Phase 1 of improvements to I/O infrastructure by astrofrog · Pull Request #3090 · astropy/astropy

astrofrog · 2014-11-07T23:54:47Z

Background

This PR implements delayed loading of read/write/identifier functions by allowing strings to be registered instead of functions, and when the functions are needed they are loaded. This should speed up the import of astropy.table by not importing all the rest of astropy when Table is needed.

(I had already started working on improving the I/O infrastructure in #2063 but decided to tackle it in smaller pieces)

Issues

One of the issues I came across is that astropy.io.ascii auto-registers many ASCII formats via a meta-class. This is a problem because it means that in order to register the readers/writers, io.ascii needs to be imported which we want to avoid. But just to see if it would work, in the first commit (dcaf1a6) I implemented lazy loading for all readers/writers except io.ascii, but this doesn't work because we get circular imports when doing:

python -c 'import astropy.io.ascii'

because then it calls the meta-class in io.ascii, registers readers/writers, but during the registration of the registration, _update__doc__ gets called, and then _register_builtins gets called for the first time and tries to import io.ascii, raising an error because io.ascii isn't loaded yet.
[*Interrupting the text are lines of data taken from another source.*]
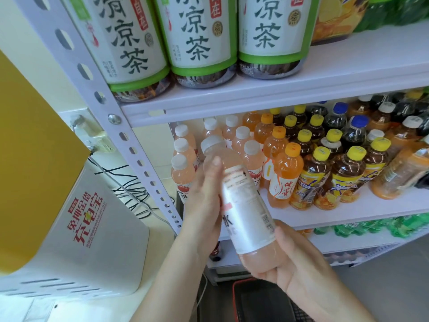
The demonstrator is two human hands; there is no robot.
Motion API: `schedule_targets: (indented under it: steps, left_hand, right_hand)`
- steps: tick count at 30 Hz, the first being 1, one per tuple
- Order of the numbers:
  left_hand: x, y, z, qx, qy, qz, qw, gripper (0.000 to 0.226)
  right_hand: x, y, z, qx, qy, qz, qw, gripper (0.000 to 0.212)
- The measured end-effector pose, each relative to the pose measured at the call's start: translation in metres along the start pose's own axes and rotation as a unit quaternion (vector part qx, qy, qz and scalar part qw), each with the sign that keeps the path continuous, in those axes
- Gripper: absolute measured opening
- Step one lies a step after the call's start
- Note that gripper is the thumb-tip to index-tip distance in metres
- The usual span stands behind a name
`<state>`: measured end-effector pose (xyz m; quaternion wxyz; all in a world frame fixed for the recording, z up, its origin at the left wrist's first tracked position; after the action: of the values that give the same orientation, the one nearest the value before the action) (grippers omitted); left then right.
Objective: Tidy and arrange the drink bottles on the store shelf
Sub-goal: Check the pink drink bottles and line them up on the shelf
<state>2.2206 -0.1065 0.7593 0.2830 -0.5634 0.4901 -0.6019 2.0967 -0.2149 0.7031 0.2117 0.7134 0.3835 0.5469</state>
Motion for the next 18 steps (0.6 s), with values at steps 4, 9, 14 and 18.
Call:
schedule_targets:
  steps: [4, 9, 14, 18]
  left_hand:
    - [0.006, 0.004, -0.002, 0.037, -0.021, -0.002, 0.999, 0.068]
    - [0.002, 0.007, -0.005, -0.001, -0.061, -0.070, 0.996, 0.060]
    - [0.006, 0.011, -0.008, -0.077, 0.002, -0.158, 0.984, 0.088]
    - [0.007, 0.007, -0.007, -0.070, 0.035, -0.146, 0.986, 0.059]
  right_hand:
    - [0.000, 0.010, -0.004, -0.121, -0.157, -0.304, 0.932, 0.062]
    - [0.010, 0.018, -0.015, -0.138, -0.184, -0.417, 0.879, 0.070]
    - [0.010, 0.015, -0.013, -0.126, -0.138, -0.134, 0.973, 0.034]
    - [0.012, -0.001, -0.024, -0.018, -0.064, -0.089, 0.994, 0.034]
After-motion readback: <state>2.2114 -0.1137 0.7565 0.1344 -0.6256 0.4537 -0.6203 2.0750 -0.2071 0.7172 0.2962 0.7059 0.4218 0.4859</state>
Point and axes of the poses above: each hand's wrist, its own z-axis towards the middle knuckle, its own x-axis out of the palm, y = z × x, the point moved 3 cm from there along z, towards the middle knuckle, and after that the axes turned 7 degrees about x, right-handed, at the moved point
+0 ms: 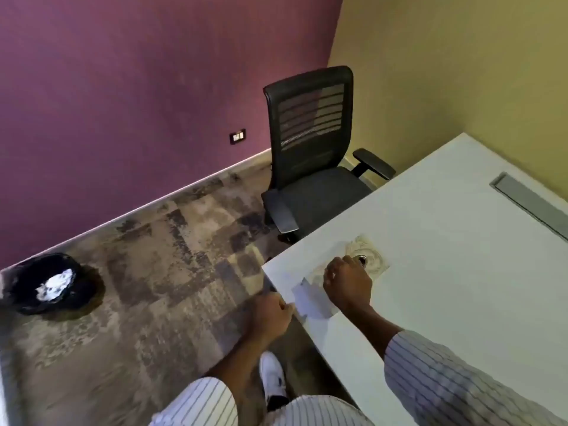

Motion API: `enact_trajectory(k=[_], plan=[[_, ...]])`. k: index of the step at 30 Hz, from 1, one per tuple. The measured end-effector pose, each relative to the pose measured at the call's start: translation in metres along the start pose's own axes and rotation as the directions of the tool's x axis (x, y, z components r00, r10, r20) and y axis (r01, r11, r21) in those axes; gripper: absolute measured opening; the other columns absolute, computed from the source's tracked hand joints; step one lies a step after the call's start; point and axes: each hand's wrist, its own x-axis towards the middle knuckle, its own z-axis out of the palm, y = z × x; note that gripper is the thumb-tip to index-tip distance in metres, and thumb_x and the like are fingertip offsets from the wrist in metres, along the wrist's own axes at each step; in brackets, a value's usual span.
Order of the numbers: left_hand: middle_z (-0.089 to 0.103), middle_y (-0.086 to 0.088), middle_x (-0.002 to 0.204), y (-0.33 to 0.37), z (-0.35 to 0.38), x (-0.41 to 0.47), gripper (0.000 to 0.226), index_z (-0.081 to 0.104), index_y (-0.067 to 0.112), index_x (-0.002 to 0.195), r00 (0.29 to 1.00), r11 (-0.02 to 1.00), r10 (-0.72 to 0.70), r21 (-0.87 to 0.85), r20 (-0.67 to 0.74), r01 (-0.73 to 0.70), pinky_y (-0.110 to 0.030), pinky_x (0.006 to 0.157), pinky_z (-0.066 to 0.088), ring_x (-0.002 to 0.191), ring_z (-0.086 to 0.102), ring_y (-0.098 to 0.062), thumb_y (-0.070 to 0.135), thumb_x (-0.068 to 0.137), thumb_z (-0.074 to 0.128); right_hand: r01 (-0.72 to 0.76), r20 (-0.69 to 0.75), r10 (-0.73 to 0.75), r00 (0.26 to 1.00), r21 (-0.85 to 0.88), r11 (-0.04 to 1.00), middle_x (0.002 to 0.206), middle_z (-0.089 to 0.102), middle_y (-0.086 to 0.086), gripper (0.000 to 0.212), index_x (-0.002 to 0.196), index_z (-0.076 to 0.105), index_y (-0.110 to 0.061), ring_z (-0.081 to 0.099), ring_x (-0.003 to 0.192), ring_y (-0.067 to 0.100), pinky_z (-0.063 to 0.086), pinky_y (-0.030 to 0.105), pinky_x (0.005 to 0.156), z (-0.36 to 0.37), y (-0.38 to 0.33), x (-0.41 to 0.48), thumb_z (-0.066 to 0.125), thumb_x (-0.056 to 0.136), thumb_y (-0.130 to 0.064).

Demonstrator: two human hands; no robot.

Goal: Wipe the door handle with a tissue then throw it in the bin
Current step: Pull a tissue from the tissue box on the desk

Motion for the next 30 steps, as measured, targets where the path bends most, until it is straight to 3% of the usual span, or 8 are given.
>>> enact_trajectory(k=[3,5,9,14,17,21,24,30], plan=[[0.079,-0.019,0.104,0.019,0.016,0.015,0.036,0.071,0.009,0.093,0.998,0.998,0.038,-0.042,0.050,-0.036,-0.032,0.071,0.043,0.100,0.075,-0.032,0.038,0.112,0.063,-0.138,0.037,0.137,0.990,0.005,0.990,0.106,0.072,0.001,0.017,0.093,0.081,-0.023,0.065,0.109,0.027,0.056,0.035,0.076,-0.007,0.029,0.012,0.064,0.090,-0.025],[0.080,-0.017,0.100,0.028,0.023,0.020,0.037,0.069,0.010,0.091,0.998,0.997,0.023,-0.071,0.064,-0.019,-0.034,0.069,0.050,0.090,0.073,-0.027,0.038,0.113,0.060,-0.199,0.078,0.197,0.977,0.021,0.980,0.106,0.073,-0.005,0.017,0.086,0.082,-0.029,0.065,0.108,0.023,0.055,0.034,0.079,-0.009,0.045,0.018,0.066,0.087,-0.023],[0.083,-0.027,0.102,0.037,0.035,0.036,0.044,0.074,0.002,0.088,0.992,0.968,-0.053,-0.236,0.118,0.080,-0.050,0.091,0.066,0.097,0.082,-0.041,0.037,0.113,0.062,-0.229,0.082,0.229,0.970,-0.008,0.973,0.112,0.070,0.005,0.018,0.098,0.078,-0.019,0.063,0.116,0.032,0.050,0.038,0.078,0.002,0.061,0.028,0.060,0.092,-0.020],[0.083,-0.027,0.095,0.044,0.042,0.050,0.060,0.076,-0.009,0.089,0.988,0.952,-0.079,-0.284,0.136,0.116,-0.052,0.089,0.067,0.093,0.082,-0.044,0.047,0.108,0.069,-0.188,0.075,0.191,0.979,-0.043,0.981,0.116,0.073,0.004,0.017,0.095,0.083,-0.021,0.064,0.116,0.030,0.053,0.036,0.077,0.009,0.068,0.037,0.067,0.095,-0.027],[0.084,-0.022,0.089,0.047,0.045,0.054,0.060,0.078,-0.006,0.087,0.987,0.952,-0.082,-0.281,0.137,0.119,-0.049,0.088,0.068,0.089,0.082,-0.040,0.050,0.105,0.072,-0.201,0.101,0.207,0.973,-0.066,0.977,0.118,0.074,0.002,0.017,0.101,0.083,-0.022,0.063,0.120,0.029,0.055,0.038,0.080,0.010,0.066,0.040,0.068,0.094,-0.027],[0.084,-0.021,0.088,0.052,0.053,0.058,0.056,0.061,0.009,0.063,0.987,0.961,-0.076,-0.255,0.141,0.110,-0.050,0.089,0.068,0.089,0.083,-0.039,0.045,0.103,0.077,-0.246,0.135,0.253,0.958,-0.063,0.967,0.120,0.075,0.004,0.020,0.108,0.078,-0.016,0.063,0.120,0.026,0.054,0.035,0.083,0.012,0.061,0.048,0.070,0.091,-0.025],[0.083,-0.023,0.090,0.055,0.054,0.058,0.060,0.057,0.009,0.059,0.987,0.969,-0.096,-0.214,0.128,0.122,-0.047,0.090,0.068,0.092,0.082,-0.040,0.047,0.101,0.078,-0.230,0.146,0.236,0.961,-0.060,0.971,0.118,0.075,0.007,0.018,0.106,0.079,-0.013,0.062,0.120,0.028,0.054,0.035,0.082,0.013,0.057,0.050,0.074,0.091,-0.022],[0.081,-0.028,0.108,0.063,0.052,0.062,0.061,0.077,-0.009,0.098,0.987,0.979,-0.141,-0.137,0.082,0.152,-0.047,0.093,0.066,0.107,0.078,-0.044,0.052,0.095,0.082,-0.125,0.213,0.153,0.965,-0.141,0.982,0.126,0.069,0.012,0.035,0.118,0.074,-0.004,0.054,0.126,0.033,0.055,0.040,0.081,0.016,0.061,0.050,0.070,0.096,-0.030]])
The second commit (a9b1d9e) and the PR in its current state therefore hard-codes the ASCII readers/writers by hand in registry.py (but using some partial magic to avoid having to make any changes in io.ascii related to how the readers/writers are handled).

Benefits

One benefit of the new system is that all the readers/writers are defined in one place and it provides a unique place for developers to go when adding/removing built-in formats.
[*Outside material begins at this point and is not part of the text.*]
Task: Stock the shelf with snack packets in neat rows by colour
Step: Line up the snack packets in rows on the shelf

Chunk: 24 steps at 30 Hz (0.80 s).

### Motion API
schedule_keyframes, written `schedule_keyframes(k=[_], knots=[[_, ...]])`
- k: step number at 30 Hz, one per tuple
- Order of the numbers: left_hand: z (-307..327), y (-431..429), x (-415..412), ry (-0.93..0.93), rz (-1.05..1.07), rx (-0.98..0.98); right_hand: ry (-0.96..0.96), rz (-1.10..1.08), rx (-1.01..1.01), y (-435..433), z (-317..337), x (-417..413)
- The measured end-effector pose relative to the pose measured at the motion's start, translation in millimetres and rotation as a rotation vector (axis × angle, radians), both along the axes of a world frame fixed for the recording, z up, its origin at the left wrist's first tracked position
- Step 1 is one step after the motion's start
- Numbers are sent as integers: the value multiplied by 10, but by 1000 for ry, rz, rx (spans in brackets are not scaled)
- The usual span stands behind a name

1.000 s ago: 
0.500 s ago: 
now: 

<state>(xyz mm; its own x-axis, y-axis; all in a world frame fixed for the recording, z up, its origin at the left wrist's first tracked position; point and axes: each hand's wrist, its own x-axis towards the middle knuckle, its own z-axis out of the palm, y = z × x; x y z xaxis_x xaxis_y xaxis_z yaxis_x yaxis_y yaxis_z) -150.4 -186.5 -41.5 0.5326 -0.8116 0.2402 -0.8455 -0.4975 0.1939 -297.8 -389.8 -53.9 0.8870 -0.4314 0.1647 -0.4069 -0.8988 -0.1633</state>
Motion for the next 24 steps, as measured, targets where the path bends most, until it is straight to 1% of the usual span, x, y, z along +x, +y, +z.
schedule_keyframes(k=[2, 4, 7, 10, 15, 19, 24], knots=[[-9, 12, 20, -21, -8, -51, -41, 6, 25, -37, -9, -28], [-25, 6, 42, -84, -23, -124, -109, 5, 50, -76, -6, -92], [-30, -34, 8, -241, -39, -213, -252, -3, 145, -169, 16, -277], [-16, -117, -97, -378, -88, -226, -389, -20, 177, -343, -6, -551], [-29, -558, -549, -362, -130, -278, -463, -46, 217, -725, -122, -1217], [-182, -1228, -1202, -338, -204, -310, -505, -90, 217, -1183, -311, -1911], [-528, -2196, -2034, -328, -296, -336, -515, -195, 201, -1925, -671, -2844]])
Because of the new deferred importing infrastructure, importing astropy.table is now faster. Before:

$ time python -c 'from astropy.table import Table'

real    0m0.921s
user    0m0.843s
sys 0m0.056s

After:

$ time python -c 'from astropy.table import Table'

real    0m0.511s
user    0m0.468s
sys 0m0.039s

and part of this comes from importing astropy itself:

$ time python -c 'import astropy'

real    0m0.237s
user    0m0.202s
sys 0m0.033s

so importing astropy.table is 2-3 times faster.

Next steps for this PR

If we go ahead with this PR I can add tests that try and ensure that the list of readers/writers in registry.py is up to date with the readers/writers in io.ascii.

Phase 2 (separate PR)

Note that in Phase 2, I plan to work on the idea that was suggesting before of making use of I/O classes instead of functions, but wanted to do things one step at a time. Note also that the above issue with io.ascii demonstrates that self-registering classes may not actually be a good idea if we also want delayed registering/importing of modules - that is, in the present PR, the HDF5 readers/writers are actually only accessed if absolutely needed. However, if they are in a self-registering class, that class can't self-register unless the code is executed. If we use delayed imports of that class as in this PR, there is nothing gained from making the class self-registering. We can still use non-self-registering classes to encapsulate the reading/writing/identifying functionality as well as any documentation for those.

@taldcroft - it would be great if you could share your thoughts on this PR.

cc @embray @eteq @mdboom

embray · 2014-11-10T19:41:19Z

I think I like the general idea of this (I believe I may have even suggested it), but I'm not happy with the implementation details. I'm sorry I don't have anything more specific to say at this time, but I have to give it more thought.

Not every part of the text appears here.